##### SUPPLIED RECORDS

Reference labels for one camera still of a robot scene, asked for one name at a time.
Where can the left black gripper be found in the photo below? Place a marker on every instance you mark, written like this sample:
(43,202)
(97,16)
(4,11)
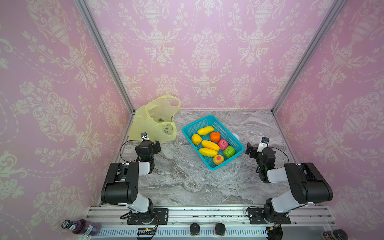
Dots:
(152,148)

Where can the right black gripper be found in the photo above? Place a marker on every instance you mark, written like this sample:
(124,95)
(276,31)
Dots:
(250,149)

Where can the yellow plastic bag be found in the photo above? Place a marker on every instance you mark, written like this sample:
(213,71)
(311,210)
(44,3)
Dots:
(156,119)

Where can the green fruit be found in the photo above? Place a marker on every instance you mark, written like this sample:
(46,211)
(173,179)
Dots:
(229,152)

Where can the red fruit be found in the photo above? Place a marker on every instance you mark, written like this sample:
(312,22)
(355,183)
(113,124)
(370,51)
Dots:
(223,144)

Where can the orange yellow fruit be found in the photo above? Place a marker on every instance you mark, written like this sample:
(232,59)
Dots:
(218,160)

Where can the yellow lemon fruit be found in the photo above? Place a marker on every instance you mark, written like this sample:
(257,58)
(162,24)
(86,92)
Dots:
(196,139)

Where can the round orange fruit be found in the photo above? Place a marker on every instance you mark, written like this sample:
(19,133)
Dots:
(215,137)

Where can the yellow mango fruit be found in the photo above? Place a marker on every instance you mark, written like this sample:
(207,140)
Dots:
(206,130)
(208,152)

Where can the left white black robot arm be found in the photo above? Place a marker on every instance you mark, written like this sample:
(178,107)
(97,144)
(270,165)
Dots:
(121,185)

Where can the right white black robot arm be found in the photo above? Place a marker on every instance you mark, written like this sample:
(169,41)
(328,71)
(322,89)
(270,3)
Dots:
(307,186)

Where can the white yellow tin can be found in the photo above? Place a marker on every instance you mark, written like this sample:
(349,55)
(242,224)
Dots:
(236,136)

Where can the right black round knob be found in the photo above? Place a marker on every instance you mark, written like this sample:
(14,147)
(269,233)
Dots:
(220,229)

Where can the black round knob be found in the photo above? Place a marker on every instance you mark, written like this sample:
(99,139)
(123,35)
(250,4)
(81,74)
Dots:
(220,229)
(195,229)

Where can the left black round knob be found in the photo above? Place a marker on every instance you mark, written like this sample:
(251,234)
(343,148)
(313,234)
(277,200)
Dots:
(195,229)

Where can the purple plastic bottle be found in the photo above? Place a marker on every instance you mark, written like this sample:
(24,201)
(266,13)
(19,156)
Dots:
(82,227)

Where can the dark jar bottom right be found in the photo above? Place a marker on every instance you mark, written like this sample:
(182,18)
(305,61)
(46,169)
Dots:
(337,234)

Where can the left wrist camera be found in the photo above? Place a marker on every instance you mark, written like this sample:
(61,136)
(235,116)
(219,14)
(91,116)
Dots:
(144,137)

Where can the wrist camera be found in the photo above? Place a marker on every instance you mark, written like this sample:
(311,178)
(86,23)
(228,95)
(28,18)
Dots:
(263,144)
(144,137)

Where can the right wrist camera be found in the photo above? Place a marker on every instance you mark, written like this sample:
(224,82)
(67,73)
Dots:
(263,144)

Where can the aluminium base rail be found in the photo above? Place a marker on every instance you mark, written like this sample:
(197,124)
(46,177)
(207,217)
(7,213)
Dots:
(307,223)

##########

(GOAL OF THE EXERCISE) Please copy out each line in the entries that mentions the string "yellow".

(RESULT OF THE TASK)
Where can the yellow plastic bag be found in the photo above? Place a marker on every instance you mark, written like this sample:
Where can the orange yellow fruit be found in the photo above? Place a marker on every instance you mark, written like this sample:
Where can the yellow lemon fruit be found in the photo above? Place a marker on every instance you mark, written like this sample:
Where can the yellow mango fruit be found in the photo above? Place a marker on every instance you mark, written like this sample:
Where can the white yellow tin can be found in the photo above? Place a marker on every instance you mark, written like this sample:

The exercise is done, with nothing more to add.